I recently ran into an old friend of mine, a successful Japanese businessman, who introduced me to an attractive lady he was working with and from his body language whom he was obviously comfortable with. He introduced her as the CEO of one of his group companies and I couldn't help wondering how that relationship got started. In any case, she in turn introduced herself, giving her name, then shyly nodded towards my friend and said, "By the way, I'm his wife."
"So that was it," I thought. I have to admit that I was surprised, because they were using different names. I hadn't known that this well-known business was a family concern and probably most of their clients don't either. After chatting for a while, I found out she is a super-mom/businesswoman and has two small children as well as holding down the CEO-ship of the group firm. We bid our farewells and I started thinking on the way back on the train about how my friend had obviously created a great working relationship with his wife, and furthermore, how they had been (somewhat) keeping it a secret.
Indeed, the whole episode reminded me very much of my own experience when I first started a company with my first wife (I'm happily married a second time, now) back in the early 1980's. Back then, and even now it seems, working with your wife was not considered very professional. No one comes right out and says it, but you can feel the tension or disapproval when you talk to banks, larger client firms, or professional groups and tell them that you work with your wife. Indeed, over the 4-5 years we worked together, the general attitude I encountered was that if you have to pull your wife into your company, then you're either foolish, weak (if you're male), or have no ambition to grow the business beyond a family tax shelter.
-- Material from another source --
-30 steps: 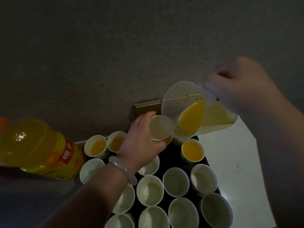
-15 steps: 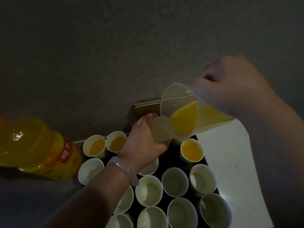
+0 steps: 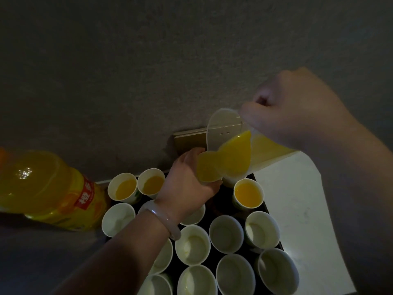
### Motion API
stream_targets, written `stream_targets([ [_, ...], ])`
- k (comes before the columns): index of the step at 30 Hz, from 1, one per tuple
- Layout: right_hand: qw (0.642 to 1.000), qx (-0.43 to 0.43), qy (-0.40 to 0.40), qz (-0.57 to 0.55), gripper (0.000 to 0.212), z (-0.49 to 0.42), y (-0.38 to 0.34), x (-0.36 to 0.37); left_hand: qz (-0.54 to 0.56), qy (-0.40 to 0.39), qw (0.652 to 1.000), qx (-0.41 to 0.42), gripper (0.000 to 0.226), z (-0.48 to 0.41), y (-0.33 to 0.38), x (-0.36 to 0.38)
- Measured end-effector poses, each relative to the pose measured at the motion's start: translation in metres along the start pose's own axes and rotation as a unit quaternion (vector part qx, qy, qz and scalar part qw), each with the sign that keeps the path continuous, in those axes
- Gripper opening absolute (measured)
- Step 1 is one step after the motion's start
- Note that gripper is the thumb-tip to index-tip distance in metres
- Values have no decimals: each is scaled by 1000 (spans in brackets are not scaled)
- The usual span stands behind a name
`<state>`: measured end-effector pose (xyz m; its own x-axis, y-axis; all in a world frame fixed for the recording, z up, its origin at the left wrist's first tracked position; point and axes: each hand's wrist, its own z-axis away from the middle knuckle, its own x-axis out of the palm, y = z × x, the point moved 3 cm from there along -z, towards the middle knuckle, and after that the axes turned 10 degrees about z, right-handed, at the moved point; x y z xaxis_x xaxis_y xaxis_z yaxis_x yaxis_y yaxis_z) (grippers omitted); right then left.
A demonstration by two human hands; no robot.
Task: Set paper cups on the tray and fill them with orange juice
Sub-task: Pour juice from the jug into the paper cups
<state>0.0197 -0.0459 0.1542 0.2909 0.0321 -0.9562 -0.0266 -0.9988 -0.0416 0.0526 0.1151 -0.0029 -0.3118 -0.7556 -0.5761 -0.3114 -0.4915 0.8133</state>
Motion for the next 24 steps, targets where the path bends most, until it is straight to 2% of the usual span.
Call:
stream_targets([
  [6, 1000, 6, -7, -3, 43, -1, 0, -3, 15, 2, 1000, 6, 67, 3, 4, -3],
  [12, 1000, 1, -4, 8, 44, -1, 0, -5, 6, 2, 1000, 0, 76, 3, 3, -2],
  [24, 999, -21, 4, 25, 41, -1, 4, -6, 8, -2, 1000, 4, 73, 3, 6, 0],
])
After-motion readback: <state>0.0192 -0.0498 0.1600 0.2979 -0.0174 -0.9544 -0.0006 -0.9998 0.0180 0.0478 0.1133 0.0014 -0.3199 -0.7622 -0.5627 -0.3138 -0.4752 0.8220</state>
Indeed, this last point is well reinforced by the fact that in many smaller husband-and-wife ventures, the wife really does control the books by being the company's accountant or bookkeeper.
My ex-wife certainly knew the score and when we started the company, called LINC Japan, in 1984, she told me that we should keep our marriage a secret. To the outside world we were to be known as Mr. Lloyd and Ms. "K". Now, maybe she had other reasons, but in any case we had separate meishi made, and pretended for some years to not be related whenever it came to doing business. It wasn't until she had our first child and it became pretty obvious that we then spilled the beans to our clients. By this time we also had a 10-person business and some excellent client relationships, so no one was too shocked and life went on.
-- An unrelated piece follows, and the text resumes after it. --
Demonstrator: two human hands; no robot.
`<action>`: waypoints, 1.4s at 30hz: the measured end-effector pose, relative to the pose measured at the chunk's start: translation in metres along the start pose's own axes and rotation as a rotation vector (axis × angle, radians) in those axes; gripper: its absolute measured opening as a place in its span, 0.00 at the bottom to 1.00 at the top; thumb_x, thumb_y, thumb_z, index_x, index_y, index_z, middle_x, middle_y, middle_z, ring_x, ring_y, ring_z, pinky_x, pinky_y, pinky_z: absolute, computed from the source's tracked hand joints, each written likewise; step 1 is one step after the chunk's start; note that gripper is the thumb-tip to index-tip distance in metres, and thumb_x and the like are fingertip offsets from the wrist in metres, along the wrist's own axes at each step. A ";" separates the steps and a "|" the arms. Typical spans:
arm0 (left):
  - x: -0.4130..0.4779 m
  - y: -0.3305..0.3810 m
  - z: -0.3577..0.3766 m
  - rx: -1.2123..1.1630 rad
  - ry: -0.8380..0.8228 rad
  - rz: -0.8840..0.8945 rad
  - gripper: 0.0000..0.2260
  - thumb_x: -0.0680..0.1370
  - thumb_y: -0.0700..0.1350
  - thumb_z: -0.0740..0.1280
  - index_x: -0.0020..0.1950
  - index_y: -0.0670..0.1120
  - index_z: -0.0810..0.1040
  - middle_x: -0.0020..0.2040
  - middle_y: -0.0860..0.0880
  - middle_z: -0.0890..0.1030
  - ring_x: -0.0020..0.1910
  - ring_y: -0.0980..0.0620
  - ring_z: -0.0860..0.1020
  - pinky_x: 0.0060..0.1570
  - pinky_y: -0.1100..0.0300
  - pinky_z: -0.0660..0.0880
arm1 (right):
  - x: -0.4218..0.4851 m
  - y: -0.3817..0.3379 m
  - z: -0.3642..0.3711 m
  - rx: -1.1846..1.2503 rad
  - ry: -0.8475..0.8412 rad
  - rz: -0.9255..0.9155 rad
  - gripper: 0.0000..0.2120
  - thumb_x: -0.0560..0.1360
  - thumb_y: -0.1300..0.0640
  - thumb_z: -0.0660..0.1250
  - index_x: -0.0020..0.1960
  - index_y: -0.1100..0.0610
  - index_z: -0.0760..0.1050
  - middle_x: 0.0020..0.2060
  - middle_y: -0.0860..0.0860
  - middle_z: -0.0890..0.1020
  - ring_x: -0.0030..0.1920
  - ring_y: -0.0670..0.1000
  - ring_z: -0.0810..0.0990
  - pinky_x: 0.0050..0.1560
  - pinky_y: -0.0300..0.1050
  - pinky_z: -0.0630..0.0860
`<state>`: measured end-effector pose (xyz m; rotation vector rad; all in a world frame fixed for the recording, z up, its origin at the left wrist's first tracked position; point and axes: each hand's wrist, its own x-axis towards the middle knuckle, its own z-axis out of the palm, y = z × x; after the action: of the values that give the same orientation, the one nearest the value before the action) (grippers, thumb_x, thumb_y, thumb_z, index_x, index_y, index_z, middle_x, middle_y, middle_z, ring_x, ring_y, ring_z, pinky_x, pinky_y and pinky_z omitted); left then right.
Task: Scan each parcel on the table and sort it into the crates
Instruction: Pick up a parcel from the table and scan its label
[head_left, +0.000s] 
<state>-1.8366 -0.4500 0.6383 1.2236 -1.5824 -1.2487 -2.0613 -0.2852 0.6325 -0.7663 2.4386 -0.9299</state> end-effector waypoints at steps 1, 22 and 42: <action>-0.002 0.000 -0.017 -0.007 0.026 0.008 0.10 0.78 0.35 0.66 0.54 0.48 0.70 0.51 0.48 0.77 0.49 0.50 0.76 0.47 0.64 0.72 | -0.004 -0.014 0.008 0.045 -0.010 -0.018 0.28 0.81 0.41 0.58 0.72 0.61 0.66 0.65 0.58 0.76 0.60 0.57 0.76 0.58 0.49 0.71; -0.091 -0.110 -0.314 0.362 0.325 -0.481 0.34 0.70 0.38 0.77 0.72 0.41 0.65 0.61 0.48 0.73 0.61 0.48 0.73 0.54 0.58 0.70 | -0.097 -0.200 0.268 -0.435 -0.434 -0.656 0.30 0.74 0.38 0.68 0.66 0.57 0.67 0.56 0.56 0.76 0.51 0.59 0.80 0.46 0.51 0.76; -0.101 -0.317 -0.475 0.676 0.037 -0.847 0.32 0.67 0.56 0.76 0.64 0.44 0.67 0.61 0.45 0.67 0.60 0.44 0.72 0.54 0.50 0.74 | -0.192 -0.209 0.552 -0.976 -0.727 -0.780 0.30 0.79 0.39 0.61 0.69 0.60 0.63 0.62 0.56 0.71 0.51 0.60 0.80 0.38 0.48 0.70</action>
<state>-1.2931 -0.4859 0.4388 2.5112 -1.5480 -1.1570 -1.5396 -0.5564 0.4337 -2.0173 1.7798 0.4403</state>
I have on occasion also met couples in larger Japanese companies who are married and have managed to keep it secret (from the bosses at least). The first time I came across this, I was flabbergasted, but it seemed that their co-workers didn't mind so long as they kept their distance at work and didn't bring domestic problems to the office. I imagine that things could get very sticky if one of the pair wound up being the boss for the other, but in a larger firm, this seems to be easier to avoid.
Of course it goes without saying that the tradition in Japanese firms is that it is OK for couples to meet and start dating within the office, but one or the other, usually the woman, is expected to leave the company once they get married.
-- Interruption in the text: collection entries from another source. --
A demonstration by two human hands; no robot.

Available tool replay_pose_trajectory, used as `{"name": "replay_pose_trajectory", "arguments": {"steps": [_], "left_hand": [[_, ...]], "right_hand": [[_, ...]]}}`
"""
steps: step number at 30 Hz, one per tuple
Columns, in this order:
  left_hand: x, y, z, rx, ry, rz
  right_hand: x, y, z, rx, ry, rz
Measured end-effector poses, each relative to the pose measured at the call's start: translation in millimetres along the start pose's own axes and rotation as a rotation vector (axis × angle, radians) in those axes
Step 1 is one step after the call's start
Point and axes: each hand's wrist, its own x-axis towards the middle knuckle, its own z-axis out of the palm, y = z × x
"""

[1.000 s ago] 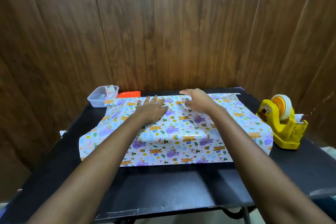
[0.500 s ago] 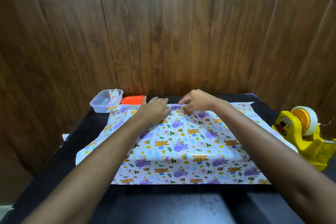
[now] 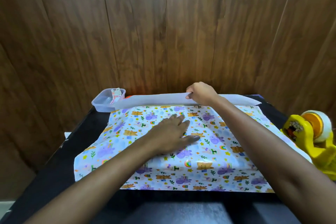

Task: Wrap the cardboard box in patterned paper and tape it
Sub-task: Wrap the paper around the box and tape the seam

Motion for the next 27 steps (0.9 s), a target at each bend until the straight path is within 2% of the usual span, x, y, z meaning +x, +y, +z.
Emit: {"name": "replay_pose_trajectory", "arguments": {"steps": [3, 5, 9, 27], "left_hand": [[18.7, -5.9, -8.3, -0.041, 0.065, -0.067], [42.4, -14.4, -13.2, 0.026, 0.117, -0.124], [76.3, -27.1, -6.7, 0.092, 0.058, -0.175], [73.4, -20.0, -7.1, 0.046, 0.151, -0.110]], "right_hand": [[2.0, 2.4, 3.0, 0.020, -0.004, 0.008], [4.0, 4.4, 6.1, 0.040, 0.010, 0.012], [10.4, 6.0, 7.9, 0.057, 0.014, 0.006], [46.1, 17.8, 18.4, 0.001, 0.062, 0.040]]}}
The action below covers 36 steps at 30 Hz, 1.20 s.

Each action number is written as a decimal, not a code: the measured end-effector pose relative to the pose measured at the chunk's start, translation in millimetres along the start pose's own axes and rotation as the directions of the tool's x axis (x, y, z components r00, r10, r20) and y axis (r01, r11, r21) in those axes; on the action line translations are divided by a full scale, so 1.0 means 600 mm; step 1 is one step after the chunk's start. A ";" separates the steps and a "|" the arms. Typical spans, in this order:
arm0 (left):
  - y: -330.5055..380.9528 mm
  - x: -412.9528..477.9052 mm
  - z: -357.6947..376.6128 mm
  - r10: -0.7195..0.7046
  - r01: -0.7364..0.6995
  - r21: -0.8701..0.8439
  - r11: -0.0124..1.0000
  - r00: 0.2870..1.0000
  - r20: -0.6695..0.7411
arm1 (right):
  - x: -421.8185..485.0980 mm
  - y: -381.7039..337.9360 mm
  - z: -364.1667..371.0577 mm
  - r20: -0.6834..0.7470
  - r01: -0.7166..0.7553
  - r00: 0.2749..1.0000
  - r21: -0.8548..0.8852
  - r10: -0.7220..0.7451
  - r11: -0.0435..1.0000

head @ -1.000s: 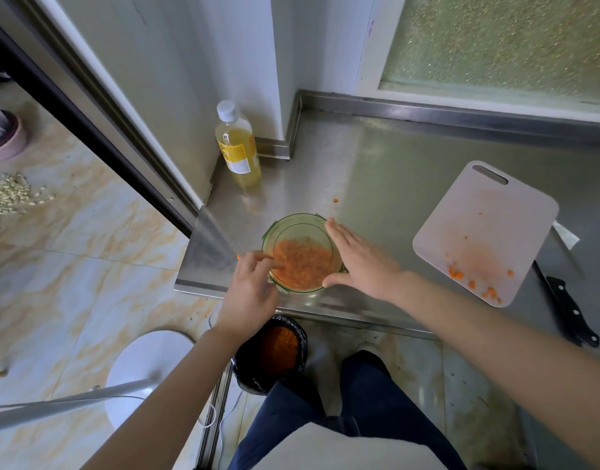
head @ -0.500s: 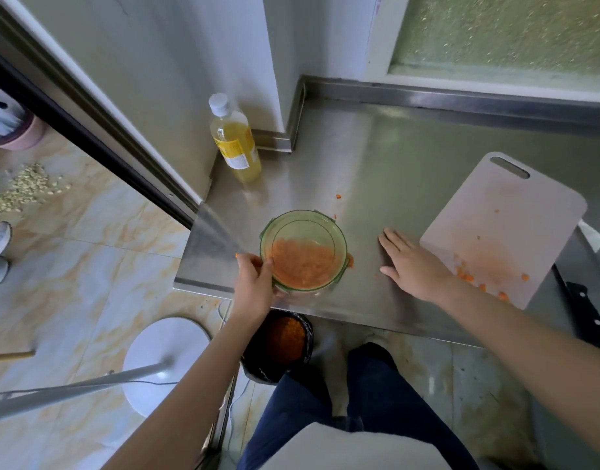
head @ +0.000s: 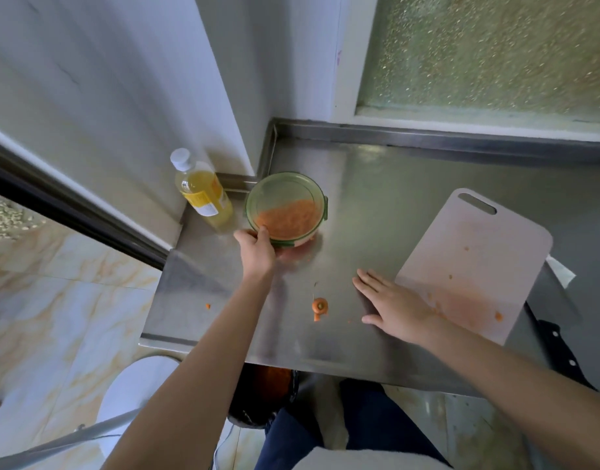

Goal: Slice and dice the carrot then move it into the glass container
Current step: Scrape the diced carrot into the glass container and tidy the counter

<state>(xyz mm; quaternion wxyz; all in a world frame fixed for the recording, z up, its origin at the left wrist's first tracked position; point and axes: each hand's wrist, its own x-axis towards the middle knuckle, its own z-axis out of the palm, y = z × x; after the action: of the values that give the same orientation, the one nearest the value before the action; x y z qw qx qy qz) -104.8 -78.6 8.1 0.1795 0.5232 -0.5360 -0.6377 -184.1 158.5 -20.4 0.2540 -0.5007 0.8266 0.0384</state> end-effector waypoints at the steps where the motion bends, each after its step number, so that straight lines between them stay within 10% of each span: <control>1: 0.003 0.006 0.011 -0.003 0.003 0.002 1.000 1.000 -0.001 | 0.000 0.002 -0.001 0.011 0.009 1.000 0.002 -0.009 1.000; 13: 0.032 0.043 0.118 -0.045 0.038 0.087 0.995 0.996 0.077 | 0.000 0.009 -0.012 0.031 0.043 0.999 0.030 -0.044 0.999; 22: 0.009 0.001 0.099 0.209 -0.232 0.383 0.894 0.973 0.101 | -0.002 0.011 -0.010 0.046 0.037 0.998 0.037 -0.039 0.999; 27: -0.049 -0.064 0.091 0.424 -0.655 0.534 0.534 0.755 0.500 | -0.006 0.018 -0.003 0.004 0.047 0.999 0.076 -0.047 0.996; 31: -0.086 -0.092 0.101 0.125 -0.847 0.472 0.243 0.510 0.851 | -0.048 0.052 0.011 -0.256 0.005 0.965 0.209 0.050 0.978; 36: -0.090 -0.114 0.143 -0.075 -0.944 0.327 0.034 0.324 0.943 | -0.127 0.174 0.015 -0.382 -0.212 0.845 0.403 0.374 0.891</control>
<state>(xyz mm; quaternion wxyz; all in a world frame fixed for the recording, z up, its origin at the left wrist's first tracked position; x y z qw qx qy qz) -134.0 37.4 -16.7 -0.1936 -0.0819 -0.9541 -0.2132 -241.0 274.7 -13.4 0.1309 -0.3092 0.9236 -0.1848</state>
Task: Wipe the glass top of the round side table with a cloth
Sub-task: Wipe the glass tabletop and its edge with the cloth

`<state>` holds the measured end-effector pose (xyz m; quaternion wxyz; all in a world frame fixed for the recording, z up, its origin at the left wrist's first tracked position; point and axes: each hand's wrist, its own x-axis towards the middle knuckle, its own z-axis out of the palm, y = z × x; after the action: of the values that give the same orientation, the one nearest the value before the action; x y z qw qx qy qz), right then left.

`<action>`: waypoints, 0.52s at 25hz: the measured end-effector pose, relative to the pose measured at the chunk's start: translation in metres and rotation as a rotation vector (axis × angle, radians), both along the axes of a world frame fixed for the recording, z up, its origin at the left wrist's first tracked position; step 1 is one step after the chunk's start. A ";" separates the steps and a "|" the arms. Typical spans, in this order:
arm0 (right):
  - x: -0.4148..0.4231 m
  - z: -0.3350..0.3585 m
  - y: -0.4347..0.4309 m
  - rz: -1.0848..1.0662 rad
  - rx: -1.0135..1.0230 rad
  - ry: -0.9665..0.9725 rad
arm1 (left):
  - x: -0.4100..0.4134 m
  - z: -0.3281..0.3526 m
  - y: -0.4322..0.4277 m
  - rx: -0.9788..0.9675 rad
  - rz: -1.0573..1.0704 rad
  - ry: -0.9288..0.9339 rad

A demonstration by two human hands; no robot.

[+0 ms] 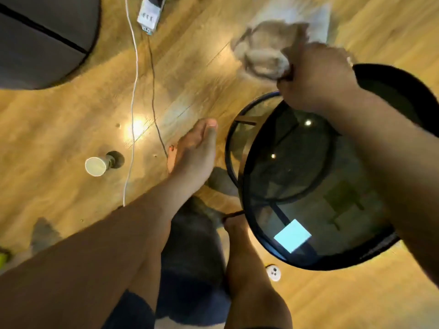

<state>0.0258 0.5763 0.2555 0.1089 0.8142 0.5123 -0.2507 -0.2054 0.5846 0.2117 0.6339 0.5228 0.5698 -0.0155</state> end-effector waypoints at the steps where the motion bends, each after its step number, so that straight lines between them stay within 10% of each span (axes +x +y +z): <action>1: -0.006 -0.007 -0.006 0.219 -0.196 -0.075 | -0.002 0.001 -0.003 -0.004 -0.027 -0.018; 10: -0.146 -0.021 -0.143 0.830 -0.488 0.388 | 0.013 0.008 0.023 0.022 -0.087 -0.015; 13: -0.099 -0.031 -0.128 0.857 -0.254 0.465 | 0.021 0.011 0.027 0.052 -0.020 -0.010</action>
<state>-0.0732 0.4480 0.2244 0.1832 0.4333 0.7767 -0.4188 -0.1845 0.6119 0.2230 0.6228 0.5448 0.5615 -0.0043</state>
Another interesting issue is that in Japan, married couples are supposed to use a single surname. This law may change in the future, but right now it's still in force. So how is it that couples working in the same company can have different names? The answer to this is that unless you're using the surname for something legally binding, no one really seems to care. "OK," you might say, "Sending in a resume with your maiden name rather than your married one is misrepresentation," but I've found that in practice so long as couples who want to keep using separate names inform the recruiter or their immediate boss of the situation, that seems to be the end of it. So long as a person is doing a good job, employers don't really seem to mind if they are using an alias.
Perhaps this open-mindedness comes from tradition, where those Japanese who were actually allowed to have a family name (samurai, wealthy merchants, artists, etc.) prior to the Meiji restoration would sometimes change their names 3-4 times in their lifetimes. It wasn't seen as a big deal then and it isn't now.